## What the task requires
Give back the whole listing exactly, line by line.

## Dataset excerpt
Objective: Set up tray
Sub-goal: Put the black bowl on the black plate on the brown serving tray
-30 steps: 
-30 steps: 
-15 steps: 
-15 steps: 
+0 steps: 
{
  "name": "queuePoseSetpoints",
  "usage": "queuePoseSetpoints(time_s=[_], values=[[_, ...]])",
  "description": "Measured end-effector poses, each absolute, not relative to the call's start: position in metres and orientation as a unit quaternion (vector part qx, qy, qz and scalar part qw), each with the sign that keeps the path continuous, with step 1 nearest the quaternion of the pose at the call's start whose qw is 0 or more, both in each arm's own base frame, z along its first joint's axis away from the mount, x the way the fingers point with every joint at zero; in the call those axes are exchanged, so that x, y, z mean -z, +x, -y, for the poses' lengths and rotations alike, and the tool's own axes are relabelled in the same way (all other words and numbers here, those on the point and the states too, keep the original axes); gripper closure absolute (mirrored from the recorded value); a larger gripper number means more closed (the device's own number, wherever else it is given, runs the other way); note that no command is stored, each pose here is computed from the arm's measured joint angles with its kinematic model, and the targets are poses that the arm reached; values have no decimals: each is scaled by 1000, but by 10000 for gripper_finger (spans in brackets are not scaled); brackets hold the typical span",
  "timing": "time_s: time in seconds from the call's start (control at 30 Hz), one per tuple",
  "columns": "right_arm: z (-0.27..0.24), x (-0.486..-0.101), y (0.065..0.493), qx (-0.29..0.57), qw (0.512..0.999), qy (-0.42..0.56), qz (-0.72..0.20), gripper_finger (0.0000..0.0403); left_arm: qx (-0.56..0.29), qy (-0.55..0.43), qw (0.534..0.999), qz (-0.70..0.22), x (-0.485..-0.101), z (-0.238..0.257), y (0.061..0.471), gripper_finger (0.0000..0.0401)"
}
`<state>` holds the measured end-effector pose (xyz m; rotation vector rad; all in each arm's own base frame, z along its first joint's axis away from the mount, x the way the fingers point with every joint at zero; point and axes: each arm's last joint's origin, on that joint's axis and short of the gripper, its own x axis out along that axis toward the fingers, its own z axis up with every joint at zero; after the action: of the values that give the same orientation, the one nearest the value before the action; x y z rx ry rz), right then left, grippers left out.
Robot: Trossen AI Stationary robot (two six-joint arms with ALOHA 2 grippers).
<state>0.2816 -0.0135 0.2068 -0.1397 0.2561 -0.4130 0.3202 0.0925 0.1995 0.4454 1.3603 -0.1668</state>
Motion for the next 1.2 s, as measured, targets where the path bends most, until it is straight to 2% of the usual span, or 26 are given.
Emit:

## Task solution
Objective: Set up tray
Sub-goal: Put the black bowl on the black plate on the brown serving tray
-30 steps: 
-30 steps: 
-15 steps: 
-15 steps: 
+0 steps: 
{
  "name": "queuePoseSetpoints",
  "usage": "queuePoseSetpoints(time_s=[_], values=[[_, ...]])",
  "description": "Measured end-effector poses, each absolute, not relative to the call's start: position in metres and orientation as a unit quaternion (vector part qx, qy, qz and scalar part qw), each with the sign that keeps the path continuous, with step 1 nearest the quaternion of the pose at the call's start whose qw is 0 or more, both in each arm's own base frame, z along its first joint's axis away from the mount, x the way the fingers point with every joint at zero; in the call those axes are exchanged, so that x, y, z mean -z, +x, -y, for the poses' lengths and rotations alike, and the tool's own axes are relabelled in the same way (all other words and numbers here, those on the point and the states too, keep the original axes); gripper closure absolute (mirrored from the recorded value); a larger gripper number means more closed (the device's own number, wherever else it is given, runs the other way); note that no command is stored, each pose here is computed from the arm's measured joint angles with its kinematic model, and the targets are poses that the arm reached; values have no decimals: each is scaled by 1000, but by 10000 for gripper_finger (spans in brackets are not scaled); brackets hold the typical span",
  "timing": "time_s: time in seconds from the call's start (control at 30 Hz), one per tuple",
  "columns": "right_arm: z (-0.27..0.24), x (-0.486..-0.101), y (0.065..0.493), qx (-0.29..0.57), qw (0.512..0.999), qy (-0.42..0.56), qz (-0.72..0.20), gripper_finger (0.0000..0.0403); left_arm: qx (-0.56..0.29), qy (-0.55..0.43), qw (0.534..0.999), qz (-0.70..0.22), x (-0.485..-0.101), z (-0.238..0.257), y (0.061..0.471), gripper_finger (0.0000..0.0401)"
}
`<state>` holds the measured end-effector pose (xyz m; rotation vector rad; all in each arm's own base frame, z along its first joint's axis away from the mount, x the way the fingers point with every joint at zero; point and axes: each arm's last joint's origin, on that joint's axis and short of the gripper, its own x axis out along that axis toward the fingers, its own z axis up with every joint at zero; after the action: of the values that give the same orientation, the one nearest the value before the action; x y z rx ry rz), right then left, grippers left out.
Robot: Trossen AI Stationary robot (two six-joint arms with ALOHA 2 grippers).
<state>0.2816 -0.0135 0.2068 -0.1397 0.2561 -0.4130 0.3202 0.0925 0.1995 0.4454 1.3603 -0.1668</state>
Motion for the next 1.2 s, as measured, targets where the path bends most, until it is straight to 2% of the usual span, or 26 are given.
Emit:

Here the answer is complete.